- _REQUIRED ACTION_:
What you return must be the lines of the data that hold the word "Could".

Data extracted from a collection

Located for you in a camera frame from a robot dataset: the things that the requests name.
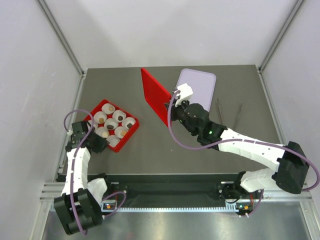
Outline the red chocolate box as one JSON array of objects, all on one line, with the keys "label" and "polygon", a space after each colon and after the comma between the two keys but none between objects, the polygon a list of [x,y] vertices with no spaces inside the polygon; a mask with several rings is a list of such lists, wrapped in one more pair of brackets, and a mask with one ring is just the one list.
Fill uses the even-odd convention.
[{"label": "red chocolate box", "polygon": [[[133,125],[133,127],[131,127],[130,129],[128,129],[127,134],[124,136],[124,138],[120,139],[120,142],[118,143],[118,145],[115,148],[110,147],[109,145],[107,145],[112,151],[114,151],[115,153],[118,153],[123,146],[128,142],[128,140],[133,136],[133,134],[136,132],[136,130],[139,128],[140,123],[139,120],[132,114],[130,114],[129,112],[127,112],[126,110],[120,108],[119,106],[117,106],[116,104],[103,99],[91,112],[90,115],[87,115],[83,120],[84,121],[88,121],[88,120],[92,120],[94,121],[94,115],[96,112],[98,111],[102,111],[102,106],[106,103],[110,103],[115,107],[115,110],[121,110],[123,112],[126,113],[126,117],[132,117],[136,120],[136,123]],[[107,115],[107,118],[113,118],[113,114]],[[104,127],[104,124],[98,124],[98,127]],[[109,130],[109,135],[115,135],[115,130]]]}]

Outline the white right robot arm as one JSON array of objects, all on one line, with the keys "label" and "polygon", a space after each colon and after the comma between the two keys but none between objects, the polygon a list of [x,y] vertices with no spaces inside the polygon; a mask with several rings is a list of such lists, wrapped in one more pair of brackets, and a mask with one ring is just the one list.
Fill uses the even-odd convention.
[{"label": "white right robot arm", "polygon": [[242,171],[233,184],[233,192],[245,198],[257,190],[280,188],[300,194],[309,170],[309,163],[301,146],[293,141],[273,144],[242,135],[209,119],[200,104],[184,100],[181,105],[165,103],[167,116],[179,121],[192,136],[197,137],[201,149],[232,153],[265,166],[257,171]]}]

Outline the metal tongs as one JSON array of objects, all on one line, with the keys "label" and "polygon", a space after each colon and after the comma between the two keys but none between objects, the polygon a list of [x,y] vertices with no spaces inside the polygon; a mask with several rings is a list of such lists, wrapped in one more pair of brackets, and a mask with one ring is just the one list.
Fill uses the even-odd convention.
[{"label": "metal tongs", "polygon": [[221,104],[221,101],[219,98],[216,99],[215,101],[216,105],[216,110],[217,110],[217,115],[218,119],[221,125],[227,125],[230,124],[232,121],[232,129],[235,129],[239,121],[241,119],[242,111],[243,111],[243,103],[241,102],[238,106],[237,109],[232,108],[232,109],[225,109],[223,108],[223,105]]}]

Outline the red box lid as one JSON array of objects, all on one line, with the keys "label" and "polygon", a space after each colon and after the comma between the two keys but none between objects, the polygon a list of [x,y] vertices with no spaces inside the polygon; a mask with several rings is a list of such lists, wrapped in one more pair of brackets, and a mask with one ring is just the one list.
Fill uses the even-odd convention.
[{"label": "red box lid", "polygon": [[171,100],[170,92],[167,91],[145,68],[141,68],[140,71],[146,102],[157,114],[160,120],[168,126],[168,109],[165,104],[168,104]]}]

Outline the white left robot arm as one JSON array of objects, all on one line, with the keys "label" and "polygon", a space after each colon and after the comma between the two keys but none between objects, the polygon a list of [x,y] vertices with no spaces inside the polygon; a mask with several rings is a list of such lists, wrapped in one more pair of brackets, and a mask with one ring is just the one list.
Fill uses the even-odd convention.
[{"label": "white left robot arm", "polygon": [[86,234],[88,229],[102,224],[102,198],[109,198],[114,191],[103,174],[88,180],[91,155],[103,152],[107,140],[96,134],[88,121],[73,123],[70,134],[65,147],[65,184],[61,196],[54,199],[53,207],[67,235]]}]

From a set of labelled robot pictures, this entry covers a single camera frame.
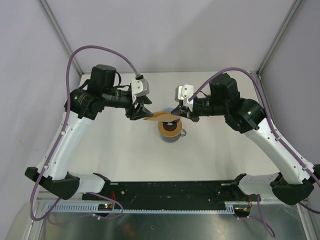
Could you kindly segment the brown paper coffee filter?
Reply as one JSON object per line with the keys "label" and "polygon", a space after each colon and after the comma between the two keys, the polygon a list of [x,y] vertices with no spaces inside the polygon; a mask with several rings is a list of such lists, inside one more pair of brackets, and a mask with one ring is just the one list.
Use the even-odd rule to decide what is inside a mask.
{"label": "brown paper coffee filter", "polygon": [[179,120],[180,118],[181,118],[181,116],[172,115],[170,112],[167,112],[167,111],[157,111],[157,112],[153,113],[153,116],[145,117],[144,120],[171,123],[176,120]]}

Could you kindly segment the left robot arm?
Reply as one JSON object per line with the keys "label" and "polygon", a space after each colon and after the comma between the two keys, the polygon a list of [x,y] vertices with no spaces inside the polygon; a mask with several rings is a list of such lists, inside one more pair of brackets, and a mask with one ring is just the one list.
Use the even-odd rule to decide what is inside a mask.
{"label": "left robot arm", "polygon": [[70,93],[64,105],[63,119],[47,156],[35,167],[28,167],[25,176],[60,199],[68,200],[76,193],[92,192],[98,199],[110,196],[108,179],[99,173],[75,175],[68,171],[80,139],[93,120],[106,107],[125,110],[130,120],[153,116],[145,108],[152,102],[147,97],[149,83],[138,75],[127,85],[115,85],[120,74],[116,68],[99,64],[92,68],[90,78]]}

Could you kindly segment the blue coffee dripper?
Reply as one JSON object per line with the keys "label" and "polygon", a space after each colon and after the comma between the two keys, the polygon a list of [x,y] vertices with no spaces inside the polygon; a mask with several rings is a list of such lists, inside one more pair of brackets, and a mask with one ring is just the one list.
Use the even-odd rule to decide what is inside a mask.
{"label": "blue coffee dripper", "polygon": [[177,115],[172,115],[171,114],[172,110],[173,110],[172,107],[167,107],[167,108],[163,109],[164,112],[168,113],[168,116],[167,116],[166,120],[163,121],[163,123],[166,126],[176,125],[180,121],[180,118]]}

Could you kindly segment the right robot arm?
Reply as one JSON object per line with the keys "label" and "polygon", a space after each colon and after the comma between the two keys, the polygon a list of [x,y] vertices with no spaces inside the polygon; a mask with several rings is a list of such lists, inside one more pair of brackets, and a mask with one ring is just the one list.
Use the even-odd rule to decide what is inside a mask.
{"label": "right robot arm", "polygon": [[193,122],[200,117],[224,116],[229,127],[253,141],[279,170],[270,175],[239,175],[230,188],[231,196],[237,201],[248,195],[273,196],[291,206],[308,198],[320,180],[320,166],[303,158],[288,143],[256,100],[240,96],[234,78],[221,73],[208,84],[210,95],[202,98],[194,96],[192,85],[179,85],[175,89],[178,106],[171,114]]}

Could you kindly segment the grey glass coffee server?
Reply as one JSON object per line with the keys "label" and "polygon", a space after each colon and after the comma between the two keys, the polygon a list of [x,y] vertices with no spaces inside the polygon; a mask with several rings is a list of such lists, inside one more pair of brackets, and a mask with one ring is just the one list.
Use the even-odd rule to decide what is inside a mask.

- _SOLUTION TO THIS PROBLEM_:
Could you kindly segment the brown paper coffee filter?
Could you kindly segment the left robot arm?
Could you kindly segment the blue coffee dripper?
Could you kindly segment the right robot arm?
Could you kindly segment the grey glass coffee server?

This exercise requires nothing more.